Climate instabilities during the last deglaciation
Title: Climate instabilities during the last deglaciation
DNr: SNIC 2019/3-225
Project Type: SNIC Medium Compute
Principal Investigator: Frederik Schenk <frederik.schenk@geo.su.se>
Affiliation: Stockholms universitet
Duration: 2019-05-01 – 2020-07-01
Classification: 10501 10508 10504
Homepage: https://www.mech.kth.se/~fsche/
Keywords:

Abstract

The end of the last ice age, the “Last Termination”, is characterized by several rapid shifts between very cold (stadial) and warm (interstadial) periods. Contrasting the continuous increase in radiative forcing, these climate instabilities are (hypothetically) linked to large variations in the strength of the Atlantic Overturning Circulation (AMOC) in response to salinity disturbances by freshwater fluxes from melting ice sheets.

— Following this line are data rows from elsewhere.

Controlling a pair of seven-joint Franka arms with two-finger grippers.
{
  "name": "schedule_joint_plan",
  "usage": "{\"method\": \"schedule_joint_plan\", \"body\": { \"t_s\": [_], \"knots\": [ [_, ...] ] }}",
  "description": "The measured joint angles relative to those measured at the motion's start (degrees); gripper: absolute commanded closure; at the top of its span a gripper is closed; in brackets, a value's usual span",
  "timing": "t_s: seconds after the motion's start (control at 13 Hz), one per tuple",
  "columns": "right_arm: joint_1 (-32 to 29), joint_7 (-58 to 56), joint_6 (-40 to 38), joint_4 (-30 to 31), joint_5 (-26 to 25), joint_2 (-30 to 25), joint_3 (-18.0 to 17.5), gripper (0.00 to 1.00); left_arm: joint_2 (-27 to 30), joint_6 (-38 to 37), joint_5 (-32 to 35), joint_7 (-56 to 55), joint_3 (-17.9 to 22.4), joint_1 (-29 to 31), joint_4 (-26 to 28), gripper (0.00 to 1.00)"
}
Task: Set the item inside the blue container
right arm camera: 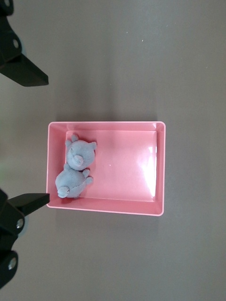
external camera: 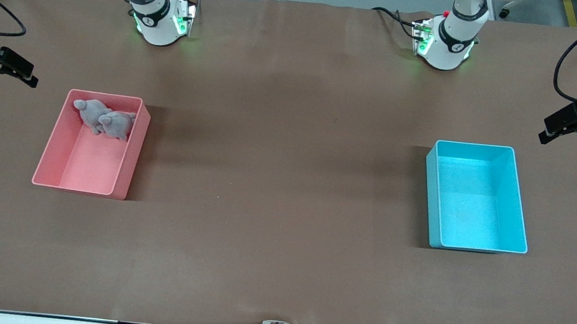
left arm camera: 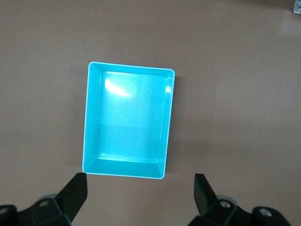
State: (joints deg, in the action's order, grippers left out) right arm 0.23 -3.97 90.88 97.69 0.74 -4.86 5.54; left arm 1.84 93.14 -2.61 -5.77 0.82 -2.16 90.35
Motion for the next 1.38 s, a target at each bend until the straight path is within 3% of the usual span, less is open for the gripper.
{"method": "schedule_joint_plan", "body": {
  "t_s": [1.08,1.38],
  "knots": [
    [-0.26,0.01,-1.63,-2.18,-0.23,0.09,0.28,0.00,0.00,-0.19,0.00,0.00,0.01,0.05,-0.13,0.00],
    [-3.17,0.01,1.30,-2.14,-0.39,8.41,0.54,0.00,0.01,-0.19,0.00,0.00,0.01,0.05,-0.23,0.00]
  ]
}}
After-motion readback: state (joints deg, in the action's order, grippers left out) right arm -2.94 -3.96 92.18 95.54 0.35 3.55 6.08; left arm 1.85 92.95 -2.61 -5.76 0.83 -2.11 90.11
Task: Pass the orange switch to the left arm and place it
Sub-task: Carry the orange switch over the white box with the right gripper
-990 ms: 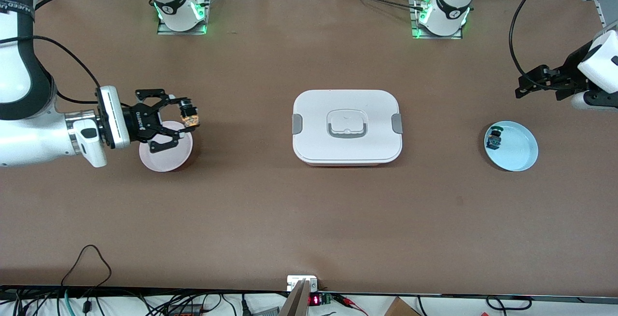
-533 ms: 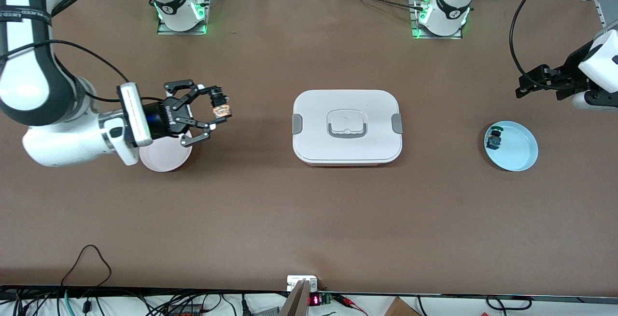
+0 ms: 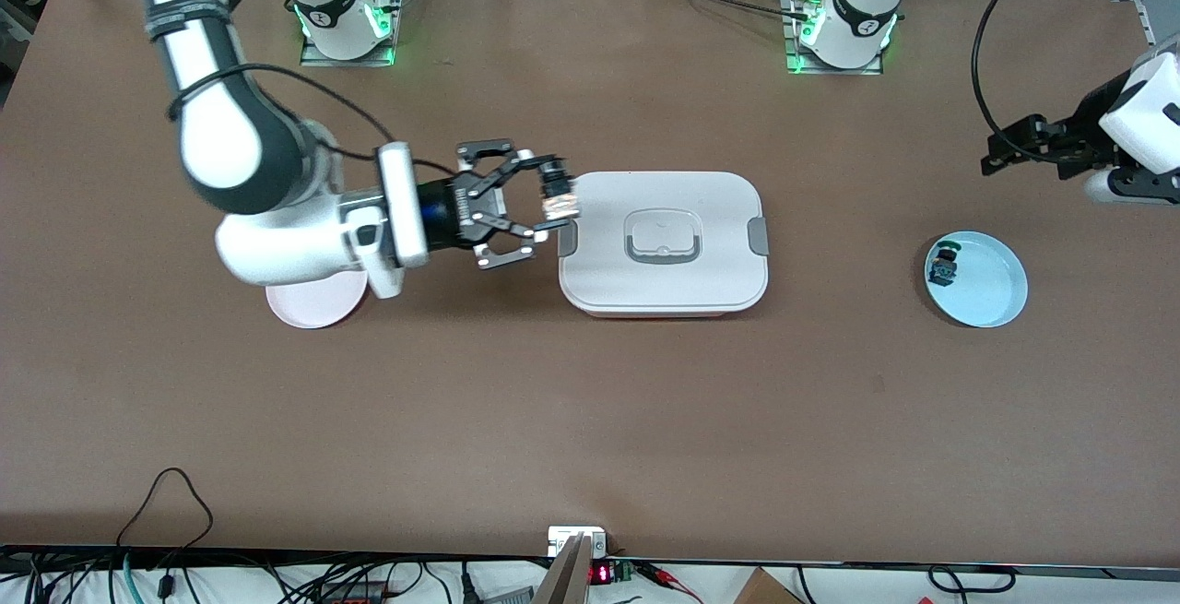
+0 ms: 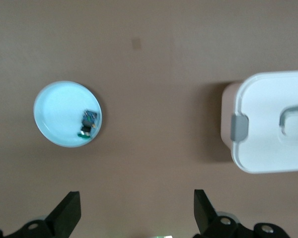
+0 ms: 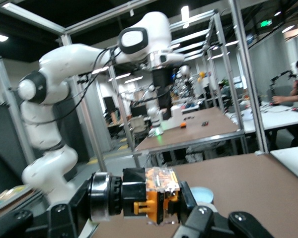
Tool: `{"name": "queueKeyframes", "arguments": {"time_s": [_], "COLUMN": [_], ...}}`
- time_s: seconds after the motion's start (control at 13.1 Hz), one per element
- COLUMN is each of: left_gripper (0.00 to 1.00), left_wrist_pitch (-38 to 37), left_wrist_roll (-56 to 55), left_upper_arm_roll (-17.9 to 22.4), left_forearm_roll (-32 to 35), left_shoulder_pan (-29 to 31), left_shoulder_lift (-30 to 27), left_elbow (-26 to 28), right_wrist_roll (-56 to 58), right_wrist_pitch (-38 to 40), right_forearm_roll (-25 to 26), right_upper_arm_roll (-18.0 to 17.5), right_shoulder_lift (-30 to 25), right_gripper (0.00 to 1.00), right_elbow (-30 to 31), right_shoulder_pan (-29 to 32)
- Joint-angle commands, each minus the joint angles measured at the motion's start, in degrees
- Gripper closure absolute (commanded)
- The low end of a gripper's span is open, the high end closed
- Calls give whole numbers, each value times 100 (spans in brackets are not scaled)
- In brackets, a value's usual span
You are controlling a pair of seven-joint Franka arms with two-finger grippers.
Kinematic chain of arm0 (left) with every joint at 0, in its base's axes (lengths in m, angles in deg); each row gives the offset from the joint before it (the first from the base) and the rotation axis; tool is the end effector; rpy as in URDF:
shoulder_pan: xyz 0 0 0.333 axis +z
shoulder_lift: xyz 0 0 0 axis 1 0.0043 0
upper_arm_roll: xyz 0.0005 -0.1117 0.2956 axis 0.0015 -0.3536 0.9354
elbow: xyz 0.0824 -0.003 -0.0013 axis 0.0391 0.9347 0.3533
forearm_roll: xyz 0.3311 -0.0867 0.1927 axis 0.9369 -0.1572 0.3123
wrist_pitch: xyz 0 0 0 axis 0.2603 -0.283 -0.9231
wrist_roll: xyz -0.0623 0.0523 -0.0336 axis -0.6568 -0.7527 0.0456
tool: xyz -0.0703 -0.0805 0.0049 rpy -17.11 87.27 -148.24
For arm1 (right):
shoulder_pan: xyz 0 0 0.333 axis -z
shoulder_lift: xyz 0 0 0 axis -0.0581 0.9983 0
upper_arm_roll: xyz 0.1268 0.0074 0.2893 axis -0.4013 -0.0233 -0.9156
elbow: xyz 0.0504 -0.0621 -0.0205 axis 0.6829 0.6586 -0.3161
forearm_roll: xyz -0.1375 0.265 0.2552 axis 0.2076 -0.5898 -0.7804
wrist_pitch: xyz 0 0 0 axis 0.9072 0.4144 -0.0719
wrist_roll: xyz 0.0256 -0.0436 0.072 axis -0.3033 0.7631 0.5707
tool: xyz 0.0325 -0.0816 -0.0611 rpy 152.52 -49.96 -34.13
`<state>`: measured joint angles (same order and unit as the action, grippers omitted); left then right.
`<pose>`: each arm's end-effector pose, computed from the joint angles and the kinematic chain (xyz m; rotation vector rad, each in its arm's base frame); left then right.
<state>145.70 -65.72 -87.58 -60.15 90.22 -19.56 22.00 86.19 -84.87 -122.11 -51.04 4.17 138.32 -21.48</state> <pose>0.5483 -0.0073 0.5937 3.0341 -0.0190 -0.2141 0.6064 0.3667 0.4402 -1.1840 -1.0874 -0.8907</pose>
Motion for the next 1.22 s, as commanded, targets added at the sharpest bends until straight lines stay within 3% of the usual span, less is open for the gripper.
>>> {"name": "queueKeyframes", "arguments": {"time_s": [0.0, 0.23, 0.53, 0.76, 0.91, 1.14], "left_gripper": [0, 0, 0, 0, 0, 0], "left_wrist_pitch": [-389, -406, -940, -1669, -1734, -1734], "left_wrist_roll": [-118, -258, -232, -232, -267, -162], "left_upper_arm_roll": [-39, -74, -65, -30, -21, -30], "left_forearm_roll": [-482, -772, -1578, -2789, -4098, -5425], "left_shoulder_pan": [6, -20, 32, 260, 410, 480], "left_shoulder_lift": [166, 245, 569, 798, 1097, 1930], "left_elbow": [-385, -490, -508, -430, -132, -113], "right_wrist_roll": [74, 74, 239, 987, 1442, 1709], "right_wrist_pitch": [-1118, -2350, -2889, -3144, -3311, -3539], "right_forearm_roll": [-895, -1230, -1257, -1249, -1231, -1266], "right_upper_arm_roll": [78, 78, 78, 87, 105, 87], "right_shoulder_lift": [-133, -115, -106, -10, 25, 192], "right_gripper": [100, 100, 100, 100, 100, 100], "right_elbow": [72, -130, -262, -394, -455, -684], "right_shoulder_pan": [-821, -1481, -1870, -1940, -1949, -2045]}}
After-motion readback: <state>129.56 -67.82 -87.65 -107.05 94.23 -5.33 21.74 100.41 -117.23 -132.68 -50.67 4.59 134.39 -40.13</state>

The drivers and mechanisms behind these rapid shifts and different regional climatic feedbacks, and their global impacts via teleconnections, are however not well known. As part of our project “Climate instabilities during the last interstadial period” funded by the Swedish Research Council (VR 2015-04418), we continue to perform high resolution (0.9°x1.25°, ~100 km) global climate simulations for several different (inter-)stadial periods during the late deglaciation (~16.000 to ~10.000 years before present). Our main focus is on climatic changes during warm seasons of the different oscillations with large impacts on ecosystems and ice sheet melting. These are characterized by different combinations of cold/warm ocean states under low/high radiative forcing. Specifically, we want to study the impact of large continental ice sheets on the large-scale atmospheric flow. First results show that persistent orographic and spatially extended but temporally more variable atmospheric blocking dominate quite extreme changes in summer temperatures and hydroclimate. We test the hypothesis that extreme changes in seasonality dominate the signals reconstructed by various proxy data rather than summer conditions alone. In addition to a direct model-proxy comparison, we will use our climate model output to run a numerical lake model. This enables us to account for potentially diverging responses of lake water temperatures, which may be reflected by lake proxy data, relative to ambient air temperatures simulated by the climate model. For our climate simulations, we use the NCAR Community Earth System Model version 1 (CESM 1.0.5). In addition to changes in orbital and greenhouse gas forcing, horizontal boundary conditions are adjusted to incorporate realistic changes in the paleo-topography of continental ice sheets, glacio-isostatic land uplift and exposed land masses due to lower sea-level stands.